Sounds like a decent idea for shimming.

The span is 12.6 ft, so I bought 2x8x14. The old joists are 2x8 not 2x10 (what I said they were in original post) Should this be alright? The old joists are solid except for very ends on the sill side where they are notched (the important part). 

The original joists have a ton of those little wooden cross braces between them, after I remove them and sister up the joists, what should I replace these braces with?

Also would it be necessary to put glue between the new and old joists, and should I screw them together or will it be just fine to use a framing nailer? 




> The picture needs a tie 2x4 to the house studs and diagonal brace to keep the jack/ combo from moving or kicking out. I would build it this way, this may not be correct, and am not responcible for damages. As there is a lot going on and not one picture (and it is Monday night), and your name is slowjo!!!! lol Be safe, GBAR


Thanks Gbar. The tie is a good idea, i will work that into the design of the jack studs. The jack pads will be staked in place with some rebar. 

No pictures because its been raining hard the last two days.  Fortunately the ground there the jacks are going is still very very firm and hard. 

I bought all the lumber and I am using 1/2 lag bolts to tie a 4x6 header to the studs.

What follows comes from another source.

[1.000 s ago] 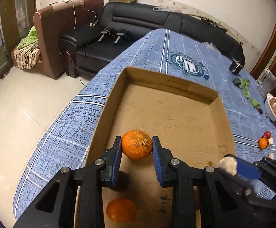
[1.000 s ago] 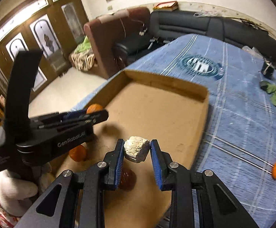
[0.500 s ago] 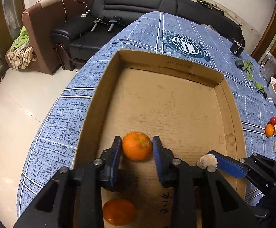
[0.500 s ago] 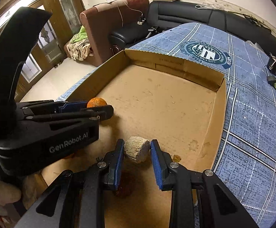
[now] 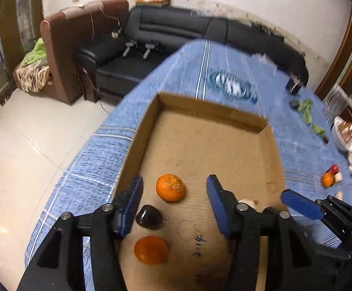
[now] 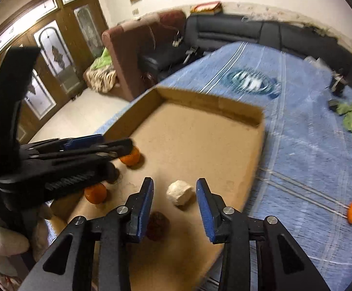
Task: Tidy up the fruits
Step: 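Carry the mandarin and yam piece into the box and open both tools, then withdraw both open tools from the box toward the fruit on the table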
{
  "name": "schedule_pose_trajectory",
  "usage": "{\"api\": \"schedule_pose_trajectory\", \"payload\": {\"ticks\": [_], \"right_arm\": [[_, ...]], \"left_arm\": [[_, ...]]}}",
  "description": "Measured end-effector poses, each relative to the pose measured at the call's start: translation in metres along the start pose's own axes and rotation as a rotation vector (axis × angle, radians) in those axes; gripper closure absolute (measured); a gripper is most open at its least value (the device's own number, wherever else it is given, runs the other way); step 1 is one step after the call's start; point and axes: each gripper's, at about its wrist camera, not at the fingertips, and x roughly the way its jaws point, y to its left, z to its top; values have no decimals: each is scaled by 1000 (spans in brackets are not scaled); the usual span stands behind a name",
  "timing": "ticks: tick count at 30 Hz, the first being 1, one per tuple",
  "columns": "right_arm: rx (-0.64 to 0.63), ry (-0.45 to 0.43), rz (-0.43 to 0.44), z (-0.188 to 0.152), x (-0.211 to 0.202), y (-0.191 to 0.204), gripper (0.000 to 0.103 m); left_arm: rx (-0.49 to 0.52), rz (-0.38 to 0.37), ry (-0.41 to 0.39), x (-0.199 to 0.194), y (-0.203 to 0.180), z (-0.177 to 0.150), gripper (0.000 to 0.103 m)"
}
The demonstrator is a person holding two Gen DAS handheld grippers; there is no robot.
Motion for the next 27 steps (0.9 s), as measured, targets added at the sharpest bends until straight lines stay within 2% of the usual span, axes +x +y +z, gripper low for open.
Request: {"api": "schedule_pose_trajectory", "payload": {"ticks": [4, 8, 11, 16, 20, 27], "right_arm": [[26, -37, -83, -14, -16, -12, 60], [59, 39, -68, -32, -4, -19, 60], [57, 68, -64, -43, 2, -15, 60], [17, 77, -74, -59, 4, -5, 60], [1, 79, -92, -70, 1, -5, 60], [24, 66, -103, -80, -9, -9, 50]], "left_arm": [[-86, -54, -95, -37, 2, -16, 39], [-177, -105, -137, -56, 1, -38, 39], [-205, -122, -134, -60, -3, -49, 38], [-159, -78, -156, -67, -24, -52, 38], [-74, -33, -198, -77, -50, -54, 38], [28, 45, -246, -83, -77, -58, 35]]}}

If this setup starts to look unstable in any way I'm going to abort and bring someone in with much more experience to at least consult/direct. 

I'll take pics tomorrow.


----------



## Gary in WA (Mar 11, 2009)

2x8----16" o.c.------- IRC and UBC (codes) are: 12'7" and 12'10" with a 40 lb. live load. As long as no tile floor with a stove, refer., and island with slate tops. 

The 4x12 was to bring the beam *up to* the cut studs, instead of scabbing blocks under the studs. (to make them longer after you cut them.) 

Glue is up to you, wouldn't hurt, but not required. I'd go: 2-16d or 10d nails -- 16"o.c.

Just make sure the floor deck is* level*, and the joist is *supported* 1-3/4" on bearing.

The cross bridging is to strengthen and make the individual joists act as a unit. New metal ones are much easier to install from below rather than solid blocking. Be sure to put a teco nail into each one at the bottom. Be safe, GBAR


----------



## slowjo (Mar 29, 2009)

Here are the pictures. I only took exterior pics so far.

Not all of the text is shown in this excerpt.